Physical activity was measured using the EPIC Norfolk Physical Activity Questionnaire 2 (EPAQ-2): a self-reported questionnaire designed to measure different sub-dimensions of physical activity including load-bearing activity of relevance to osteoporosis prevention [21]. The EPAQ-2 has been validated for use in large-scale epidemiological studies [21].

The content of the EPAQ-2 was assessed for cultural appropriateness and ease of reading [19]. Minor modifications were made to the list of recreation activities. Activities that were not relevant to the local context, such as “digging, shoveling or chopping wood” were removed, and replaced with common local activities not included in the version developed for use in Europe, such as practicing Tai Chi.

Self-efficacy data and other information

As previously described [19], data on calcium intake and exercise self-efficacy scores were collected using the osteoporosis self-efficacy scale developed and evaluated by Horan et al. in 1998 [22]. The content of the questionnaire was assessed for appropriateness to local context by a panel that included experts internal and external to the Health Promotion Board (Singapore). It was also validated for internal consistency and test-retest repeatability as previously described [19]. Socio-demographic and additional health information was collected at baseline using a questionnaire [19].

Intervention description

Subjects from workplaces assigned to the intervention group received three intensive workshops with strong focus on behavioural strategies guided by Bandura’s Self–Efficacy Model. [19, 23] The workshop design focused on individual goal setting and on participatory skill-building activities, goal-setting exercises, peer support and problem-solving discussions to attain individual goals and overcome individual barriers [19]. The intervention addressed diet and physical activity as different entities that required different behavioural strategies. Though guided by the same principles, the workshops for diet and physically activity were unique in the nature and design of their activities [19].

Calcium intake intervention

Past studies that reported positive outcomes for calcium intake describe participatory activities that target the participants’ lifestyles and tastes and incorporation of local food sources [14, 2426]. Evidence also suggested that the provision of calcium intake feedback might be an effective tool to improve behaviour [27]. These elements were used to guide the development of intervention content. Food sampling, nutrition label reading and group activities with exchange of ideas were key activities in the intervention [19]. The baseline dietary records were inspected to identify common calcium food sources and consumption patterns amongst the study population. This information was utilized to tailor strategies for the intervention [19].

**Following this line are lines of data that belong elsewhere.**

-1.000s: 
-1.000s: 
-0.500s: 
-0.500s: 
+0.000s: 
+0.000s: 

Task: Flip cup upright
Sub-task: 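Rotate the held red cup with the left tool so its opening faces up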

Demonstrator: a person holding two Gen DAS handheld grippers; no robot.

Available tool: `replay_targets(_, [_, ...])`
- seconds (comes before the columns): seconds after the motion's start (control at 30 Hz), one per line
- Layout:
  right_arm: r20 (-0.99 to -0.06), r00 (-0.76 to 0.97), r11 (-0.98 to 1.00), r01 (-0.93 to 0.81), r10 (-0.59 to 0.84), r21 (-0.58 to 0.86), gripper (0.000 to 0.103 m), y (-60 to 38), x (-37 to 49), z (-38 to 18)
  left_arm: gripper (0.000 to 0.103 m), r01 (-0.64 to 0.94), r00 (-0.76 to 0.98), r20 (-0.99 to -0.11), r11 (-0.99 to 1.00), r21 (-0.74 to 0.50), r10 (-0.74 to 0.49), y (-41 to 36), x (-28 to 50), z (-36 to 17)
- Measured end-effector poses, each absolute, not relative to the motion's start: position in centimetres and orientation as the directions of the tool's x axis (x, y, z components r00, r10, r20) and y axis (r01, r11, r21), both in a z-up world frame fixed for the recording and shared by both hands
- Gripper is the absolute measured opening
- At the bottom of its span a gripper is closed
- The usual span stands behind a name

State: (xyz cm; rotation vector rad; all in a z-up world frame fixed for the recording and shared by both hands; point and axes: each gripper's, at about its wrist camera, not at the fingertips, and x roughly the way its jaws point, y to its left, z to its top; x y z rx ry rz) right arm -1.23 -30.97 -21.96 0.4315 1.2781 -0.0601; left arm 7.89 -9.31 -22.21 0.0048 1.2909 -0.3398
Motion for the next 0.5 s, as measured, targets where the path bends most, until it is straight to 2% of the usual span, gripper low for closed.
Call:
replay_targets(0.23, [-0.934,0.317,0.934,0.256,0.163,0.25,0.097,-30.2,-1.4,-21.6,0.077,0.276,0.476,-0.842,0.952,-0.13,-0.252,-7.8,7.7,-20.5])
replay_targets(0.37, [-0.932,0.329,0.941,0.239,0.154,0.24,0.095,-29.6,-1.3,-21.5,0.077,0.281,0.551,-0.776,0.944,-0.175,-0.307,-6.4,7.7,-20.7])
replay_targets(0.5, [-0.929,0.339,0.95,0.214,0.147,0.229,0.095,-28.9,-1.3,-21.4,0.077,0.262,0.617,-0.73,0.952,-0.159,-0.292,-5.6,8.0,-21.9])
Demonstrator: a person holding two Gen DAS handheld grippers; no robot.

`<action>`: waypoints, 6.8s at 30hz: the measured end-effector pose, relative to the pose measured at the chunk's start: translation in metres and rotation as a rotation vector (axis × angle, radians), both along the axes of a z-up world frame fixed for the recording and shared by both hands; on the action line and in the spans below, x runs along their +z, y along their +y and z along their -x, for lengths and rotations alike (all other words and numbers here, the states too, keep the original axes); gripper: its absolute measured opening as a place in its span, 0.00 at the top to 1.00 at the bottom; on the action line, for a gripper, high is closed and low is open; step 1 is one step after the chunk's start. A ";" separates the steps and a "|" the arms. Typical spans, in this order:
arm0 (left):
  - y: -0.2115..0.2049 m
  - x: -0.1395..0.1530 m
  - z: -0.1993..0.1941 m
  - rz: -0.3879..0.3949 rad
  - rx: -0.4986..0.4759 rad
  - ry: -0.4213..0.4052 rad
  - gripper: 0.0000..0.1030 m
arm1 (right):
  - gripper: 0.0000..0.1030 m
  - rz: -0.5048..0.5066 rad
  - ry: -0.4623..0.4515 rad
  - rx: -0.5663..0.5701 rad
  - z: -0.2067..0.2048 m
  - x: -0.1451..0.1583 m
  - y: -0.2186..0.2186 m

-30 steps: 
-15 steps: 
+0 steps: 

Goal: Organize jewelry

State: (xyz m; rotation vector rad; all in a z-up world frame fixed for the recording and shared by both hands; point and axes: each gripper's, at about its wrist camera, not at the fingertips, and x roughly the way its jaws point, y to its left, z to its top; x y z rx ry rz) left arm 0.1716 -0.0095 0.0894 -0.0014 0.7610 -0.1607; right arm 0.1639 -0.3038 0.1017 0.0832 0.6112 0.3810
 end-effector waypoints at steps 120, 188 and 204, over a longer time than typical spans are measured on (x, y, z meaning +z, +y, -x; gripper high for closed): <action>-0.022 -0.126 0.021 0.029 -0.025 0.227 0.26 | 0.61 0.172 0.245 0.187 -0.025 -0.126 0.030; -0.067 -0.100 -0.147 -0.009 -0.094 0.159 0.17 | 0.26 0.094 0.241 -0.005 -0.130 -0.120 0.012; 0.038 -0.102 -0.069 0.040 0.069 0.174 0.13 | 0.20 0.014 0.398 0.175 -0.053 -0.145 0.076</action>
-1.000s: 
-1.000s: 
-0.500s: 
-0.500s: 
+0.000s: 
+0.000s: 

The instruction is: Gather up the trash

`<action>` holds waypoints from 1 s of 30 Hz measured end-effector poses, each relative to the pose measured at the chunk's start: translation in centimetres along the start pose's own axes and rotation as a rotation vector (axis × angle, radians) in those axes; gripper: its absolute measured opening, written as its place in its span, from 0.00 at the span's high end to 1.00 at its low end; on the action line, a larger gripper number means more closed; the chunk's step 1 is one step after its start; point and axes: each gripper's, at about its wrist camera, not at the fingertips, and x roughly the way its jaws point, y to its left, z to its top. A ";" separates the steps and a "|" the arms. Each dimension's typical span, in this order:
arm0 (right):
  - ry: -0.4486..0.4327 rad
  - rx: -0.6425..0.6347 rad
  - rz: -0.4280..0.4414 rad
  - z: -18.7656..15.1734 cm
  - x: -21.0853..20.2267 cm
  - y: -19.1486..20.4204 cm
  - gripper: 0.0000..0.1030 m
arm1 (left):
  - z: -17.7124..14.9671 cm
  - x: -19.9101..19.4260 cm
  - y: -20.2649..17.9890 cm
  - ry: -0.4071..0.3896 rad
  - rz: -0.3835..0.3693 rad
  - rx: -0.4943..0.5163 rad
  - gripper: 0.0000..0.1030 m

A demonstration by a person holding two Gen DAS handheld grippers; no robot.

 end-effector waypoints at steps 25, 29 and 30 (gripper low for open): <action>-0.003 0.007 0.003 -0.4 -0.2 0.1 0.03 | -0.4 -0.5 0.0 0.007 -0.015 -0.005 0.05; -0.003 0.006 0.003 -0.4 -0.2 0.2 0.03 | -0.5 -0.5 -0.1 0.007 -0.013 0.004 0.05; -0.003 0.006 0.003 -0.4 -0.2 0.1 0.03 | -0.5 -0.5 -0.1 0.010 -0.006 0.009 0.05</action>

Physical activity intervention

Intervention targeted uptake of load-bearing moderate to vigorous level of physical activity (MVPA) and resistance training exercises, which can affect bone mineral density, risk of osteoporosis and risk of fractures [2831].

Meta-analyses of physical activity interventions emphasize the importance of behavioural interventions, which include goal setting, self-monitoring, physical activity behaviour feedback, exercise prescription and cues [32, 33]. Our study included these elements in the design of our intervention activities. Emphasis was placed on providing opportunities to sample a variety of the targeted physical activities. Intervention activities are detailed in the published protocol for this study [19].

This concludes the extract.